▼▼▼

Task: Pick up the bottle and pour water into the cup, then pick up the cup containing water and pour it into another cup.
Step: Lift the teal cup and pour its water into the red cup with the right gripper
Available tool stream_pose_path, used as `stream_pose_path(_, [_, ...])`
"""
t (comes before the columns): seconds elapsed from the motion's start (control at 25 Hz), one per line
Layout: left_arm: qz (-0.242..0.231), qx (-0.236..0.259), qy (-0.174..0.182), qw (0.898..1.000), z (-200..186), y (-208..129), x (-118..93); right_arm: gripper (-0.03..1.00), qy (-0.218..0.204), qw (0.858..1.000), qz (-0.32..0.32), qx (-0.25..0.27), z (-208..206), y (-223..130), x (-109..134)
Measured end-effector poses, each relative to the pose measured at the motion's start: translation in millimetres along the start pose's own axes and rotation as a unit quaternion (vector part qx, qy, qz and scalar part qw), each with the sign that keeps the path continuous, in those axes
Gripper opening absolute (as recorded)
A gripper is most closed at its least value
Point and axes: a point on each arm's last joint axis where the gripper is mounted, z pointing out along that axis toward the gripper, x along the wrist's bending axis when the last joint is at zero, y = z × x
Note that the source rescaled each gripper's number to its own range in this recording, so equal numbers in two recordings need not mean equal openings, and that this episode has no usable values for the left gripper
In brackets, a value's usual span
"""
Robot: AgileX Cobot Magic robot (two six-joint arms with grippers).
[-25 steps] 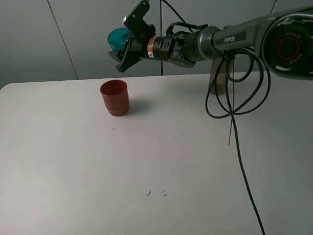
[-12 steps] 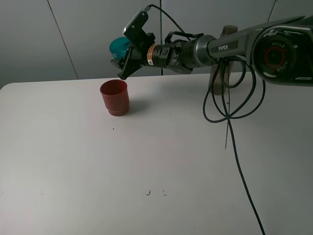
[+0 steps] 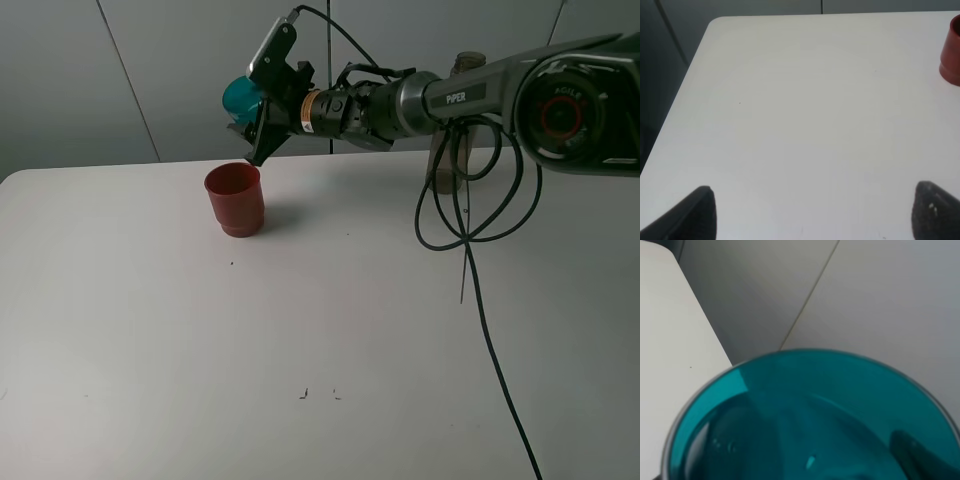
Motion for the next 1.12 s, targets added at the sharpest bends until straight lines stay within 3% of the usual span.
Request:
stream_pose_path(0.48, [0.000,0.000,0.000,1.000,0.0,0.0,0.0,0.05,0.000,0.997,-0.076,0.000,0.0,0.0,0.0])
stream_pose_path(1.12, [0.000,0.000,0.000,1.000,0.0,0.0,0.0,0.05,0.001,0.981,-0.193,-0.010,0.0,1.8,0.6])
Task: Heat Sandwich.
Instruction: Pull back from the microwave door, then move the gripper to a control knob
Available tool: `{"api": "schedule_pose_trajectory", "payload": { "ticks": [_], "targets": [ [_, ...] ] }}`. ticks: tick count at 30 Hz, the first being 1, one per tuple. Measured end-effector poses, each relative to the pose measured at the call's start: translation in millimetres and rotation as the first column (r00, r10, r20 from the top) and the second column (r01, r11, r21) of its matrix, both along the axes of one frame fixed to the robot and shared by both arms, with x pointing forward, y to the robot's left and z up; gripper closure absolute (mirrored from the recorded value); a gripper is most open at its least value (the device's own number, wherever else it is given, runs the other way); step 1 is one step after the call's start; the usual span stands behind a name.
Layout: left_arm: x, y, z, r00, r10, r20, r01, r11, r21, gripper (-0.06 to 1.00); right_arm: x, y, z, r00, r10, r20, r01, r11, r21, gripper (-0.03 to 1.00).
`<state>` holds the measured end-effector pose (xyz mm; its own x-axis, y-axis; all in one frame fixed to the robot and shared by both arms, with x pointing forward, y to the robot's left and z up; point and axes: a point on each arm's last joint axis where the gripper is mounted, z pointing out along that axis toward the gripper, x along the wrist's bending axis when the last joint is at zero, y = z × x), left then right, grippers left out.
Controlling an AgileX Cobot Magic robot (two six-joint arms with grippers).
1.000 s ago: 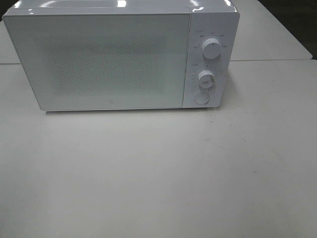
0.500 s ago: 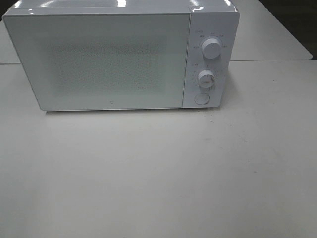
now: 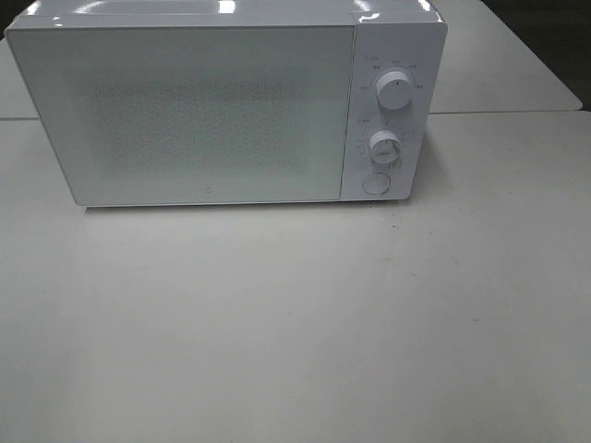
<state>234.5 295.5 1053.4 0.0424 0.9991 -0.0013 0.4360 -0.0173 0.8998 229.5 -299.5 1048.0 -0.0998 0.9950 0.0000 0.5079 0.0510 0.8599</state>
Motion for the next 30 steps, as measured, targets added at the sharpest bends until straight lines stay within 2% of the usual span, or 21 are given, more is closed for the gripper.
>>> {"api": "schedule_pose_trajectory", "payload": {
  "ticks": [30],
  "targets": [
    [0.0, 0.0, 0.0, 1.0, 0.0, 0.0, 0.0, 1.0, 0.0, -0.04, 0.0, 0.0, 0.0, 1.0, 0.0, 0.0, 0.0, 1.0, 0.0, 0.21]
  ]
}}
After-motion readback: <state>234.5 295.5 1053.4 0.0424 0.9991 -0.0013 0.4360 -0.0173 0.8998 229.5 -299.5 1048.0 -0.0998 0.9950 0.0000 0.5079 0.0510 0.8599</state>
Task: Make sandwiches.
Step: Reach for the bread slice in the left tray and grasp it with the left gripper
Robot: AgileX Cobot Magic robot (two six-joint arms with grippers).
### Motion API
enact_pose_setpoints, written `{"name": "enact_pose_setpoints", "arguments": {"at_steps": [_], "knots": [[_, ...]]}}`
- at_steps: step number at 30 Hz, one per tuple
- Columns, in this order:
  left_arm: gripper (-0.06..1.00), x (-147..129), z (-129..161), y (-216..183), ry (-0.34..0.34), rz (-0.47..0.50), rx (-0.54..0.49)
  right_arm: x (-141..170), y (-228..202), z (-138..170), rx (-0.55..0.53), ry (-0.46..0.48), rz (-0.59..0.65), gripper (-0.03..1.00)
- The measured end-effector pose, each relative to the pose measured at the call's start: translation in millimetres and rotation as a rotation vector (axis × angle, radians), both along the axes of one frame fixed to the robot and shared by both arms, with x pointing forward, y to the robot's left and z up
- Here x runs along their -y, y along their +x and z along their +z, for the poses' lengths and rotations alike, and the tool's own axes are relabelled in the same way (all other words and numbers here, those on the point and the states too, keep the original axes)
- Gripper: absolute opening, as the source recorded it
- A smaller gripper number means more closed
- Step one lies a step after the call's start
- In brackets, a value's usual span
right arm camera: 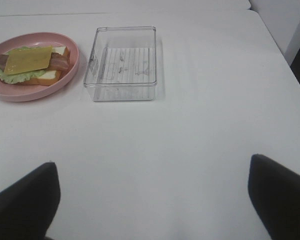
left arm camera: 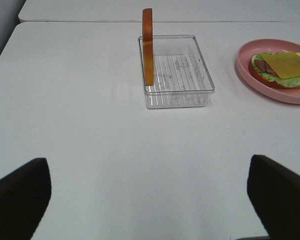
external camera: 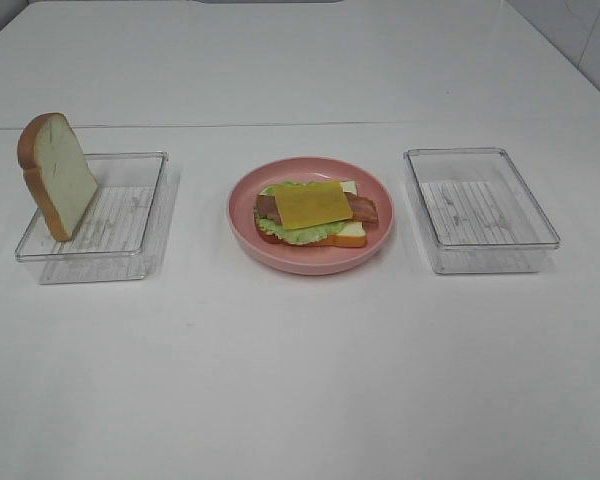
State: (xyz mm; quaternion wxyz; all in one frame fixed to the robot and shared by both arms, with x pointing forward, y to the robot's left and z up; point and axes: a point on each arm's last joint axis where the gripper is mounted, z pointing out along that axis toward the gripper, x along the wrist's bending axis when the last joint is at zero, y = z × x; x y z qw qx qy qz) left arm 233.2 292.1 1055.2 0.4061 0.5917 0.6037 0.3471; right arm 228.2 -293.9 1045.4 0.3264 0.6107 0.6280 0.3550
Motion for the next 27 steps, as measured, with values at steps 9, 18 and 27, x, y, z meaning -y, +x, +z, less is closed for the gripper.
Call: {"name": "enact_pose_setpoints", "arguments": {"at_steps": [9,18,27], "knots": [[0.99,0,0,0,-0.005,-0.003,0.000,0,0,0,0.000,0.000,0.000,0.98],[0.99,-1,6,15,0.004,-0.003,-0.168,0,0,0,0.000,0.000,0.000,0.98],[0.99,-5,48,77,-0.008,0.021,-0.480,0,0,0,0.001,-0.007,0.000,0.98]]}}
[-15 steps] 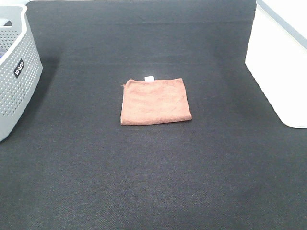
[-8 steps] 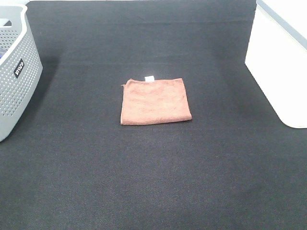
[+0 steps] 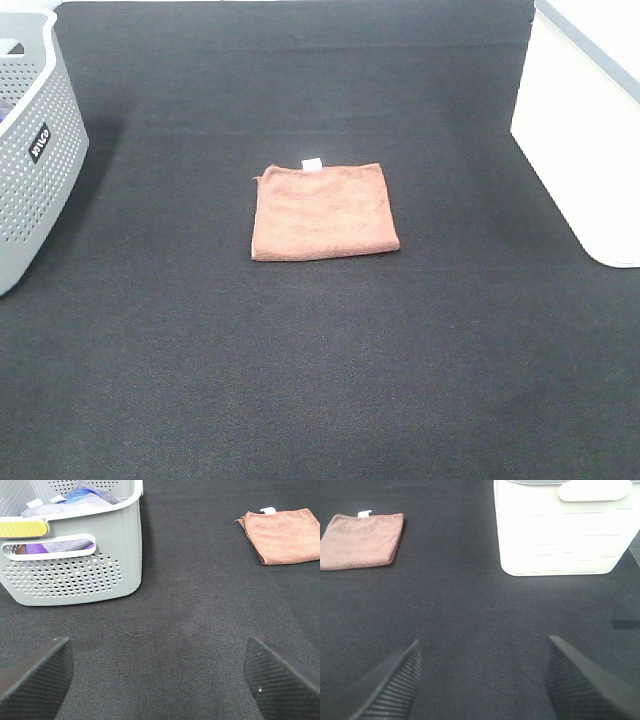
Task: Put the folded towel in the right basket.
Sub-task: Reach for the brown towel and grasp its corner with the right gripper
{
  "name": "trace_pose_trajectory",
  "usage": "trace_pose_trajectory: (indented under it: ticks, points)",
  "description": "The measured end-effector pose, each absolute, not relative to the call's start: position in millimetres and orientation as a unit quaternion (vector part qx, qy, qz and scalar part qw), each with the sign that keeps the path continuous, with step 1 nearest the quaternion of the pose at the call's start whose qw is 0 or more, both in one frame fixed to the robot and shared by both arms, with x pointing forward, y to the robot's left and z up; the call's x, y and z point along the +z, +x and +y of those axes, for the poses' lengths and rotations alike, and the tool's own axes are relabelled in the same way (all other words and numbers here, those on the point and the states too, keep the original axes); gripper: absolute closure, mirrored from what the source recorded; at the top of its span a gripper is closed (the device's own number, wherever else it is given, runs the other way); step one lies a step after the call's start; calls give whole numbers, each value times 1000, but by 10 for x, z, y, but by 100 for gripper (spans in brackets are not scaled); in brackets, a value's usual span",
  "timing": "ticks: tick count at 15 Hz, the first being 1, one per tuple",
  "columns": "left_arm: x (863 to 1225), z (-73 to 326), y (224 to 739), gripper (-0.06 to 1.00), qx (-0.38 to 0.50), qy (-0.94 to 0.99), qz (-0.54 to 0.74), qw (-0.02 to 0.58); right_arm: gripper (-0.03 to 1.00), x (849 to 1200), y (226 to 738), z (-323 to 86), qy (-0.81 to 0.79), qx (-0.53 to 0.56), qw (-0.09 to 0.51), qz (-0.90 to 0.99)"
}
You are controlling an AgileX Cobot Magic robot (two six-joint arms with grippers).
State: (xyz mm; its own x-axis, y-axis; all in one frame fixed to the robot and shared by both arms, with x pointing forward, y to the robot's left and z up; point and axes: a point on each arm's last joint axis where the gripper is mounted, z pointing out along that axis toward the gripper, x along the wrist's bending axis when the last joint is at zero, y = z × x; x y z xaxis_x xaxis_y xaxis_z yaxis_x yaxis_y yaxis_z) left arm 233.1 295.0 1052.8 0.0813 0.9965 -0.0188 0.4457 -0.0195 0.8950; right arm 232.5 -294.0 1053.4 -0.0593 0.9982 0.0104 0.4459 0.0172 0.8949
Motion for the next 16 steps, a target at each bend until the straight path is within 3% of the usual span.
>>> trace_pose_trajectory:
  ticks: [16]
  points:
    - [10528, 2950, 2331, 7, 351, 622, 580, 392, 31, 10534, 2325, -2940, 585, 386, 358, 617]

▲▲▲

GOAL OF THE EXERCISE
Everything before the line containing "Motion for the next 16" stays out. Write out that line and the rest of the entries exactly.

RESPONSE TO THIS EXERCISE
Motion for the next 16 steps, a target at each bend until the straight path is within 3% of the usual span.
>>> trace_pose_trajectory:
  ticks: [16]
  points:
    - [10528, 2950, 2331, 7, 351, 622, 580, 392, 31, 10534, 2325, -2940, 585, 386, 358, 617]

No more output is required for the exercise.